▸ EXERCISE INPUTS

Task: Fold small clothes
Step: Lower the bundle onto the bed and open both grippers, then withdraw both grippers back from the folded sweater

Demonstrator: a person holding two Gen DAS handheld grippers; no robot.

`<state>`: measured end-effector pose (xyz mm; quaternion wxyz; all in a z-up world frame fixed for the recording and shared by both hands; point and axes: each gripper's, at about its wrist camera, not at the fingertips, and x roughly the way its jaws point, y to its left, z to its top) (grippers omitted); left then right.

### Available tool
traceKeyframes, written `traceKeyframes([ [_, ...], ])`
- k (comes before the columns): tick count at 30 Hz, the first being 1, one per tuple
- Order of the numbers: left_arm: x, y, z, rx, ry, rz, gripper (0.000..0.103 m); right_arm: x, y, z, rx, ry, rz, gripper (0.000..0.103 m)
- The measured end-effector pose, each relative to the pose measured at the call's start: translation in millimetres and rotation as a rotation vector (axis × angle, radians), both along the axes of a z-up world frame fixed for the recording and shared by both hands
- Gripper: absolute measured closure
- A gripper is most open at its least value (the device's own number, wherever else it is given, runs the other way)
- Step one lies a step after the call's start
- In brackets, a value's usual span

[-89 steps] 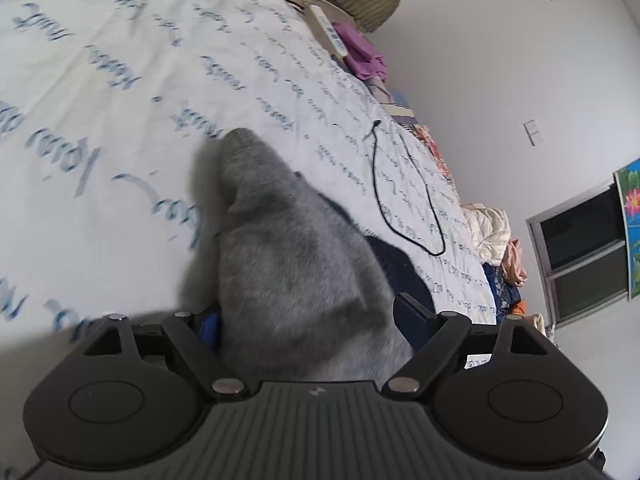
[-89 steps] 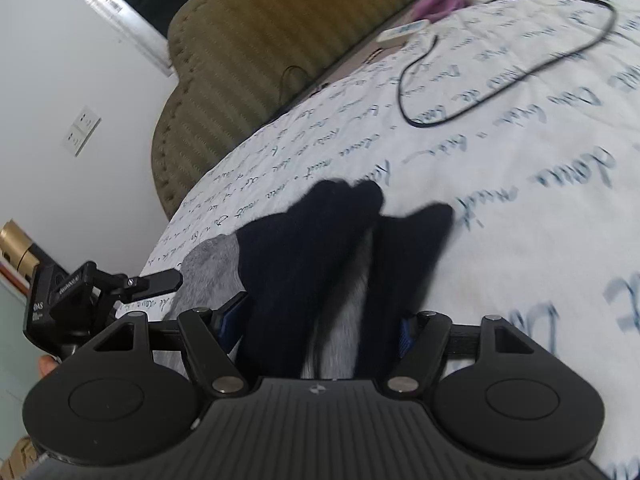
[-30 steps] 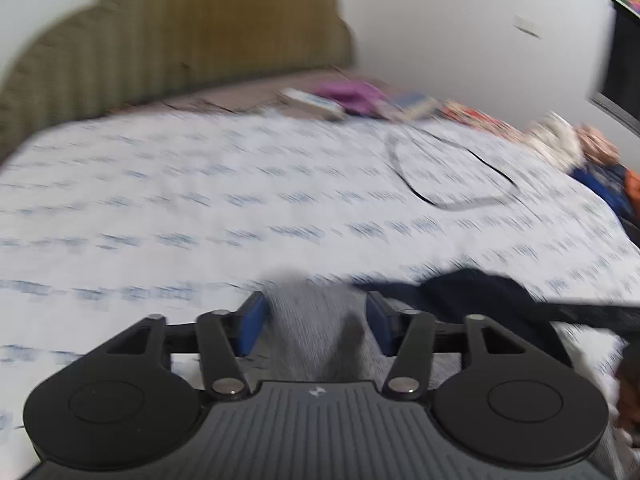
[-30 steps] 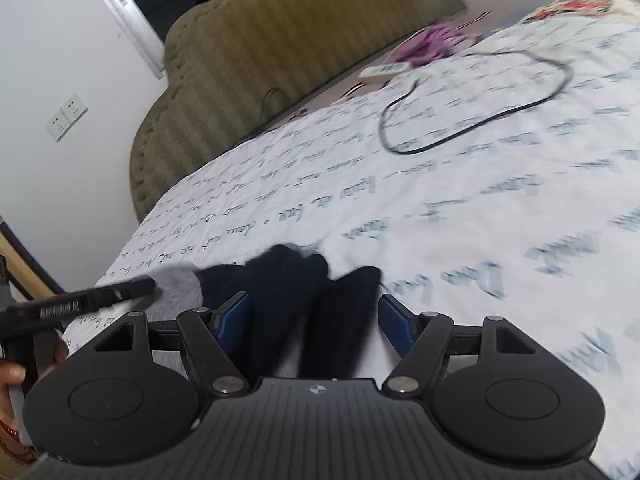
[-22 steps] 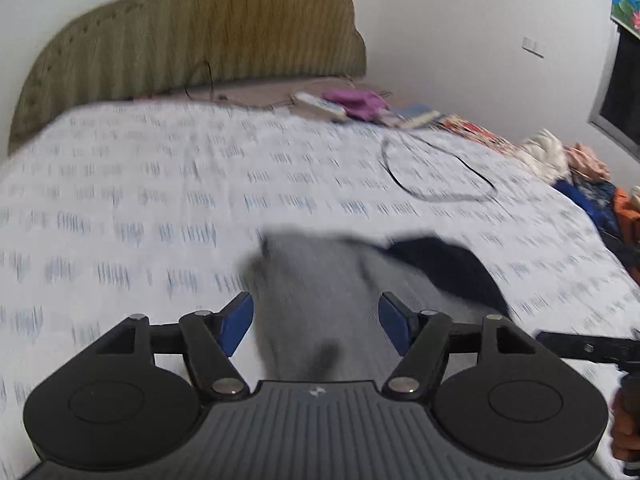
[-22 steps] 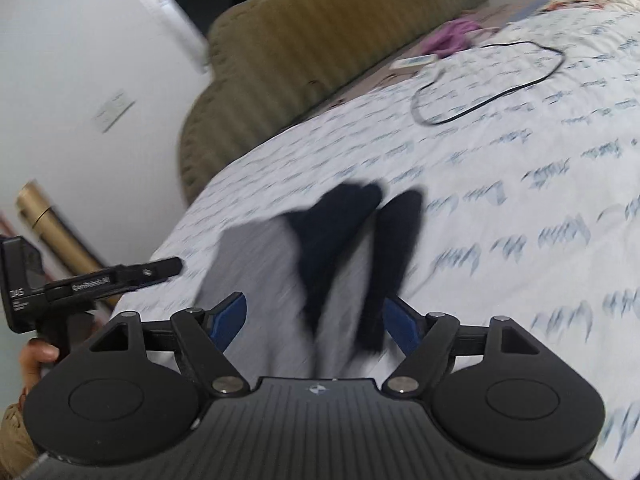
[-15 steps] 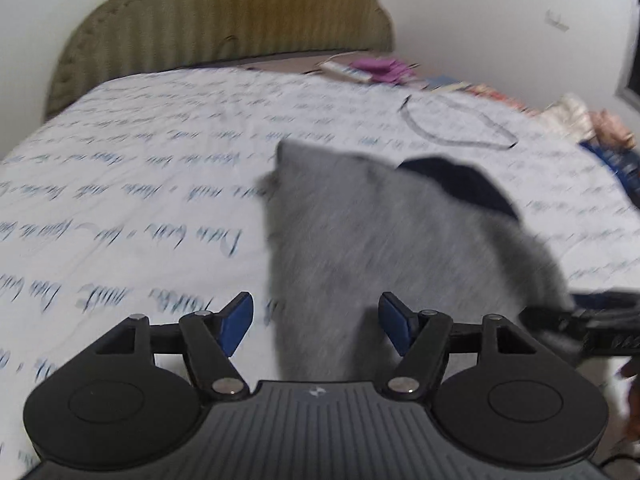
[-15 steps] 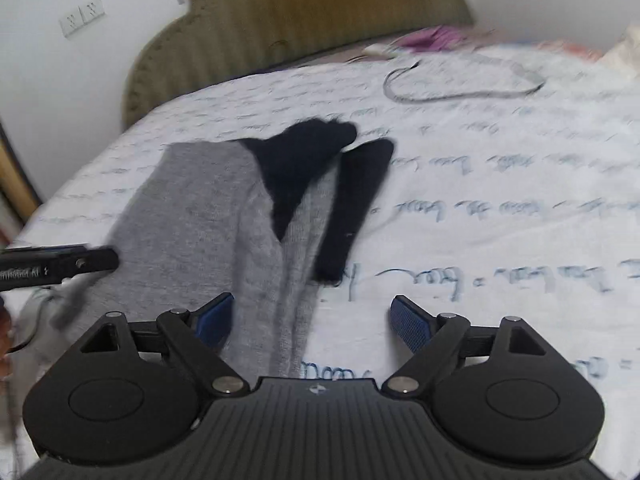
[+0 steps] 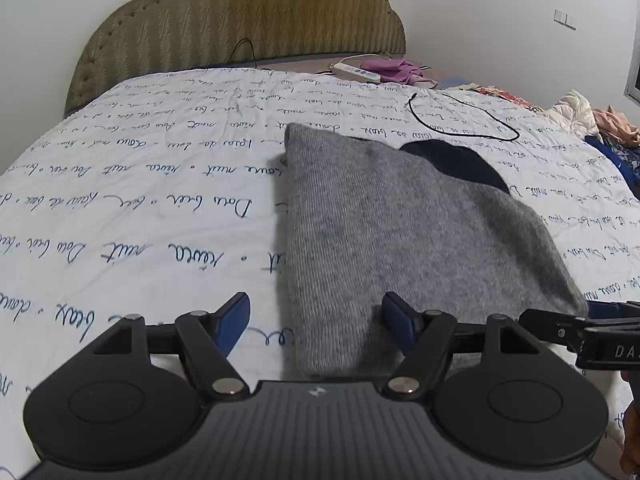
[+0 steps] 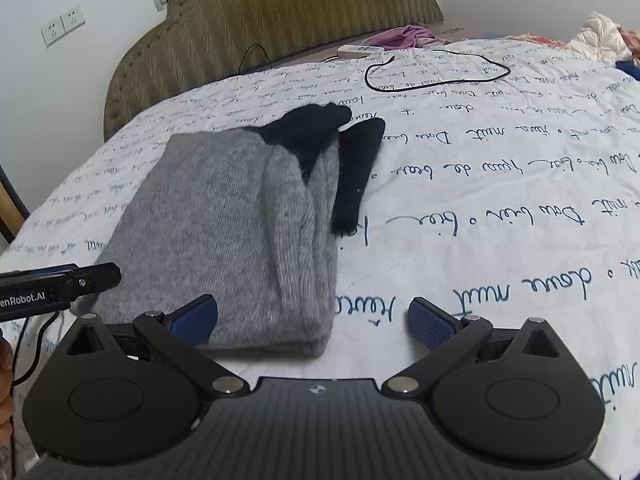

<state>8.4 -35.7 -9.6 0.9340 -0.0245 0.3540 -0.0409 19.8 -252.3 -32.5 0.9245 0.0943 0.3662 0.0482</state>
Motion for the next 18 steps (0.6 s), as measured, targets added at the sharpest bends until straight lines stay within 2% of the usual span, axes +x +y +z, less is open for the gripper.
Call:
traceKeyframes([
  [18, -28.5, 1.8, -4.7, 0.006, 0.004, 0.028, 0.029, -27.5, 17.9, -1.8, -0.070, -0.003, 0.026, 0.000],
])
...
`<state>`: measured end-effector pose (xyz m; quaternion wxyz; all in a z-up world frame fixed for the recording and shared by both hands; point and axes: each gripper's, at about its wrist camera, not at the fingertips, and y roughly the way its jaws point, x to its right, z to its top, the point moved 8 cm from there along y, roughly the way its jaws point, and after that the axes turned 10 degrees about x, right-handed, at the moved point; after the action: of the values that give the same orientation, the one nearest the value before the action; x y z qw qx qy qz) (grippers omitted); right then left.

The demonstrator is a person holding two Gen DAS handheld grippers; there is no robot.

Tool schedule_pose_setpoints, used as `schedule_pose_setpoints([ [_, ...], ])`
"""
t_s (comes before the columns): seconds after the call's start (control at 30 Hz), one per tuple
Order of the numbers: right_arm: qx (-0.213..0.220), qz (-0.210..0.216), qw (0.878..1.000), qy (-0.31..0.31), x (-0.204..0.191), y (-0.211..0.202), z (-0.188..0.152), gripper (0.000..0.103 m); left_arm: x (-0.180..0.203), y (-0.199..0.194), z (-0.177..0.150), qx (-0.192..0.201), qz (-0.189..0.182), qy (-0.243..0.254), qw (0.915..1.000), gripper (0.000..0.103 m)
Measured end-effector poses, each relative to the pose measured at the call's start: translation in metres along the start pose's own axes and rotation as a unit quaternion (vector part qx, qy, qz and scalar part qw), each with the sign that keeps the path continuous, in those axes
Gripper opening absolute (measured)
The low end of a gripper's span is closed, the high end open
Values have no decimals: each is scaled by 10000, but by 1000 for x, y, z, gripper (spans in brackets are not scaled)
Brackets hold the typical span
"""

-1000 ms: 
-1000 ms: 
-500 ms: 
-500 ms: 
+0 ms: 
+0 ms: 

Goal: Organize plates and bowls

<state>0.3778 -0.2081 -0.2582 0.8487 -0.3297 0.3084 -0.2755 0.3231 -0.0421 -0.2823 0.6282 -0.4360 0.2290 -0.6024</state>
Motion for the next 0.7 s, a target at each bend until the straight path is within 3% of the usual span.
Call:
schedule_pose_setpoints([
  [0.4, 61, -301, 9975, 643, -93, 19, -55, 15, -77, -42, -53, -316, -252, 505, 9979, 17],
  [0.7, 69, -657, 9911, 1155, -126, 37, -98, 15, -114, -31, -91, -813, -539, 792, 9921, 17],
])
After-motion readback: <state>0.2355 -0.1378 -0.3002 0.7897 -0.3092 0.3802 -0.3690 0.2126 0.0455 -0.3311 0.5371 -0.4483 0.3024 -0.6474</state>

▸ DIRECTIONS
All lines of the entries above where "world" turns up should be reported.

▸ ANSWER
`<state>`: measured end-effector pose (xyz mm; quaternion wxyz; all in a z-up world frame fixed for the recording and shared by both hands; point and axes: each gripper's, at about its wrist camera, not at the fingertips, and x roughly the way its jaws point, y to its left, z to its top) (grippers omitted); left then right.
- The measured end-effector pose, each relative to the pose measured at the call's start: translation in millimetres and rotation as a rotation vector (axis × angle, radians), both along the axes of a z-up world frame fixed for the recording and shared by both hands
`<state>`: measured end-effector pose (xyz m; quaternion wxyz; all in a z-up world frame fixed for the recording and shared by both hands; point and axes: each gripper's, at about its wrist camera, not at the fingertips, and y roughly the way its jaws point, x to its right, z to its top, the point moved 8 cm from there along y, roughly the way its jaws point, and after that the axes turned 10 degrees about x, right-handed, at the moved point; after the action: of the values that give the same orientation, the one nearest the value before the action; x y z qw qx qy qz) (grippers omitted); right then left.

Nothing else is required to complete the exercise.